Acostumbrados a películas en las que la propia fe acaba condenando a los protagonistas, Disobedience (Sebastián Lelio, 2017) representa casi una proclama reaccionaria. A vuestro juicio dejo si se pasa de optimista, de ingenua, de improbable. Pero lo cierto es que este reencuentro lésbico abandona pronto el camino lúbrico —que no, que no es sólo un calentón— y se interna por densas y profundas sendas: el perdón, el ejercicio del libre albedrío, la valentía de interpretar las creencias personales en clave humanista…
Camarero, ¡otra de lo mismo!
Terminamos alcoholizados, que es una manera como cualquier otra de concluir cualquier encuentro cinéfilo. Y lo hacemos de la mano de un borrachuzo irredimible: el Hong Sang-soo de The Day After (2017). Un ‘in soju veritas’ alrededor de las efímeras hazañas de un pichabrava descontrolado, embarcado en un concatenado de mentiras difíciles de mantener (y de recordar).
Sang-soo nos vuelve a sentar en el pico de la mesa, dispuesto a desmontar la fachada de “legitimidad y profesionalidad” de su alter ego. La condición humana es eso para este asiático autocompasivo: siete copas de más, una máscara que cae y un desespero por ir constatando cómo se va la vida (mientras los jóvenes, a nuestro alrededor, cada día parecen más jóvenes).

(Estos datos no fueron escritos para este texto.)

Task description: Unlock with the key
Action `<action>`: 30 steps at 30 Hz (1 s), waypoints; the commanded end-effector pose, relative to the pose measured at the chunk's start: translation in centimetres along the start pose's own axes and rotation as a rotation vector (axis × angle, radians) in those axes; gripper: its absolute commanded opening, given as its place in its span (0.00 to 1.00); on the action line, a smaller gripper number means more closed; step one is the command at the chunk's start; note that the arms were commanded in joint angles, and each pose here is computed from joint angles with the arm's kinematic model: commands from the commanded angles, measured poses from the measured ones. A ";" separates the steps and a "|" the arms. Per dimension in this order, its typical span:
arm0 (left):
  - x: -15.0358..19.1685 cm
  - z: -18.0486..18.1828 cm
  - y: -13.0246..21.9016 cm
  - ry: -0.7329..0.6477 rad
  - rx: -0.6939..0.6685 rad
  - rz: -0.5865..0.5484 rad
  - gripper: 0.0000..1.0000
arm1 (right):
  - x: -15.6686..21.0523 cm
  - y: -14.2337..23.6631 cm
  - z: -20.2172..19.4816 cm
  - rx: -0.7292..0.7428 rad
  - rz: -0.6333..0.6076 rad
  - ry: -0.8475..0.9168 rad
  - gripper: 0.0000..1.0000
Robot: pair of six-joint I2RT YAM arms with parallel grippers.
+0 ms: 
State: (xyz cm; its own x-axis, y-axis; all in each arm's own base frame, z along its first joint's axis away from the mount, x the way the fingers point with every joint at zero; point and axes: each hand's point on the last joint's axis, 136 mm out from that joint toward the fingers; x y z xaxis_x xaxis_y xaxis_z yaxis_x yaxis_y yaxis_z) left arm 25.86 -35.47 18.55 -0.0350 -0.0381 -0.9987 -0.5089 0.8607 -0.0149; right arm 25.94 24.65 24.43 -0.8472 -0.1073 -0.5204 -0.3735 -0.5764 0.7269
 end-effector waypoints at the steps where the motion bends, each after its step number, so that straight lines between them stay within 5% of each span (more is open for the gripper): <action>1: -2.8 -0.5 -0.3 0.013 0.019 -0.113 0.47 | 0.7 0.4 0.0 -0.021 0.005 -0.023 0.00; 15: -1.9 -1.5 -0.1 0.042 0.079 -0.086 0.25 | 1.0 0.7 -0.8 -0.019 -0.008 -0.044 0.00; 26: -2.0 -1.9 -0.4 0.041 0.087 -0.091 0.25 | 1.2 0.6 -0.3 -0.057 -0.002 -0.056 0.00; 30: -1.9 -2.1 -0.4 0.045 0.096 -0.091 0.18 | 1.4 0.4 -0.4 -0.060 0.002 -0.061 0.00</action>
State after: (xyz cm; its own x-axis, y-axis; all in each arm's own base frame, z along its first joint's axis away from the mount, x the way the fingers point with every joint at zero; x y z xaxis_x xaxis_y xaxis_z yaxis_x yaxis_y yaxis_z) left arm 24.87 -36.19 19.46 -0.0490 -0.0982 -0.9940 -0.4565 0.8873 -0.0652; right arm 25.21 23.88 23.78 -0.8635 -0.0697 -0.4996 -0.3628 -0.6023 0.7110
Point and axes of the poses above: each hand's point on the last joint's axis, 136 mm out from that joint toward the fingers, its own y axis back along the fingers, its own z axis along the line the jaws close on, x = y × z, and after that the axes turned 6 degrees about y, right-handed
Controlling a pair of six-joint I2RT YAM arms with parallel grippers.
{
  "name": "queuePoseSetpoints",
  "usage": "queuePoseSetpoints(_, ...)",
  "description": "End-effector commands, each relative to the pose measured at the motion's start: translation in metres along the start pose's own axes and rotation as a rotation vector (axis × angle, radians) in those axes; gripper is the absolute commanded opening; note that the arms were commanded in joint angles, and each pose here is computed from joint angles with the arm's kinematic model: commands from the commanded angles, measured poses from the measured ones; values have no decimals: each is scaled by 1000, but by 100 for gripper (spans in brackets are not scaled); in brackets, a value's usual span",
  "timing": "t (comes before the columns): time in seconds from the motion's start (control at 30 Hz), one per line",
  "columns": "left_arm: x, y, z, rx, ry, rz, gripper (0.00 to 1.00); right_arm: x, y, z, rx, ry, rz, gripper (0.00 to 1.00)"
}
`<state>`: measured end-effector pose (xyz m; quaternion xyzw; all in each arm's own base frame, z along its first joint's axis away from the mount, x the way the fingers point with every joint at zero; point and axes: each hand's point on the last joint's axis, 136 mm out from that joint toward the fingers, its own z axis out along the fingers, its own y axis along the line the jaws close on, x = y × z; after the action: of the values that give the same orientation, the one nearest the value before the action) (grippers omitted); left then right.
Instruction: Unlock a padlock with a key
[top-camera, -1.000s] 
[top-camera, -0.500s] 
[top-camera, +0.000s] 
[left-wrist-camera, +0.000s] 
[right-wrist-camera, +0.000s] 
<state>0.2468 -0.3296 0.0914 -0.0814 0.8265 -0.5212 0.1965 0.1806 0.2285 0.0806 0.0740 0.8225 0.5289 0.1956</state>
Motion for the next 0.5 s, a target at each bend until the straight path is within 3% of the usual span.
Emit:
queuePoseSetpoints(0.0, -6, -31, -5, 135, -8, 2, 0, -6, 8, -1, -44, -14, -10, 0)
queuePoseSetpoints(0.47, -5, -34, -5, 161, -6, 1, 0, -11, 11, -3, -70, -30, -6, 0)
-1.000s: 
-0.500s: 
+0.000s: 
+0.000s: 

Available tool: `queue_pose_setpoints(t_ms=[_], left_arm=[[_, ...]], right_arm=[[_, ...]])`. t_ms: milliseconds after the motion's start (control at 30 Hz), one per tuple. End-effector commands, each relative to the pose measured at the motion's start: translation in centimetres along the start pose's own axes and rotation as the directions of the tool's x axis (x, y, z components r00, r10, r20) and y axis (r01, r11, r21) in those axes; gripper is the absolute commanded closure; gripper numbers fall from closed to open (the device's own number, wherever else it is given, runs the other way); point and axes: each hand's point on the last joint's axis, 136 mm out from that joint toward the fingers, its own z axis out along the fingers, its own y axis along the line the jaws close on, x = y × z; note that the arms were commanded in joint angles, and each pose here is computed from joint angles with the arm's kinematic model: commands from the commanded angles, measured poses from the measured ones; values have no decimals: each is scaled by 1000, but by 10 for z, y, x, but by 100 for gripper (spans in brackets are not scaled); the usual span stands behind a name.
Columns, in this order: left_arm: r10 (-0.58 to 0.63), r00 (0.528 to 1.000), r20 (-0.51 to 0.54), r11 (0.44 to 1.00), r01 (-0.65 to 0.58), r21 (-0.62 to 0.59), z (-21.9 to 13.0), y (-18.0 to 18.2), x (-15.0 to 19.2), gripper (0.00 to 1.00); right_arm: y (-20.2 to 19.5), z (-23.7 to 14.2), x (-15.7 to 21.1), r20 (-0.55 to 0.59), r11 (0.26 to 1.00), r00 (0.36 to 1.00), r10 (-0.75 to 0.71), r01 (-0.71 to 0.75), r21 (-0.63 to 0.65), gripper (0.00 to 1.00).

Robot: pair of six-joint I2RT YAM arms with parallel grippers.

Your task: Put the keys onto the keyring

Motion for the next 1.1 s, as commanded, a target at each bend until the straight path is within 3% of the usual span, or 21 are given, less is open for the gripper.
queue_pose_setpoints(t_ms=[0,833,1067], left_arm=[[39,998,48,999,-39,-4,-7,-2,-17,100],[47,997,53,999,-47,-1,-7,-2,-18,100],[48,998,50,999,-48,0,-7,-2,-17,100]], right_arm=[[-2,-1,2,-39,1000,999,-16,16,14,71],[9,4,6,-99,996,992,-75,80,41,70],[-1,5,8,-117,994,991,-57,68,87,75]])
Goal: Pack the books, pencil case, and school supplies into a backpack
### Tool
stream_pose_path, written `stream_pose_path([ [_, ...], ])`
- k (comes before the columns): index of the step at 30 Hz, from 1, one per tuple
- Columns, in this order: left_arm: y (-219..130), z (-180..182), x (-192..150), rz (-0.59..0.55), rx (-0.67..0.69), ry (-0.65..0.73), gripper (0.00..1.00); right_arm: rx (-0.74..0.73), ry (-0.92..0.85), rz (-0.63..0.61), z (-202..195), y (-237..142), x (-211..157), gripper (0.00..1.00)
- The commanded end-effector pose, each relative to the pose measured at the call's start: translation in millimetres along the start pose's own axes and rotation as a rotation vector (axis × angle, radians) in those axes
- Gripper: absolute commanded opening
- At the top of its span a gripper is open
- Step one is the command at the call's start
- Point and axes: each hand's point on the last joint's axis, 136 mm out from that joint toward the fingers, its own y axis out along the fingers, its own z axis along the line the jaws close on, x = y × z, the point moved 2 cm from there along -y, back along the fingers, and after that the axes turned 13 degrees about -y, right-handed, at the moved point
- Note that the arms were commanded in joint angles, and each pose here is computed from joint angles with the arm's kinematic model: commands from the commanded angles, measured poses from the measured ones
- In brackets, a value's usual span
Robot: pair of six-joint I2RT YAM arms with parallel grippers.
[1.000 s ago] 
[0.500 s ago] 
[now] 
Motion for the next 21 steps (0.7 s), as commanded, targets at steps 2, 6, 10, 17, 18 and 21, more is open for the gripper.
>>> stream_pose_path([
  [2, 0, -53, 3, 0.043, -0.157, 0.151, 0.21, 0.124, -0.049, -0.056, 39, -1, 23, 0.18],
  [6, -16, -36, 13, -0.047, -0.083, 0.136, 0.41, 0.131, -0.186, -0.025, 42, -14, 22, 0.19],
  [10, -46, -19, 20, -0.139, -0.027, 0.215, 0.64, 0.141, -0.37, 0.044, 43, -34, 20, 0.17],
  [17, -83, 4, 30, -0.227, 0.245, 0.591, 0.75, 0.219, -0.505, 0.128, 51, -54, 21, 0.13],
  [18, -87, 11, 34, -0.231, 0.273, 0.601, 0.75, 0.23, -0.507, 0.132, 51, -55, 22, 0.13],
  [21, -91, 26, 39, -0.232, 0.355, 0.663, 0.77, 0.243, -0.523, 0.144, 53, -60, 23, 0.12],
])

La iconoclasta Night is Short, Walk on Girl (Masaaki Yuasa, 2017) pone el colofón festivo a este slalom a tumba abierta por la copiosa programación de este D’A 2018. Una menor con un hígado superdotado es la maestra de ceremonias de esta luminosa locura en la que cabe de todo: teatro amateur improvisado, bailes sofistas, gripes de inusitada repercusión, mercadillos de libros de segunda mano y… y mucho, mucho bebercio. Porque cuando todo vale no hay nada raro en que nuestra protagonista rete a dipsómanos profesionales y vacíe los barriles de los garitos con peor reputación de la ciudad. Sin que la cosa deje de ser un anime, sin que la fábula renuncie a su final feliz.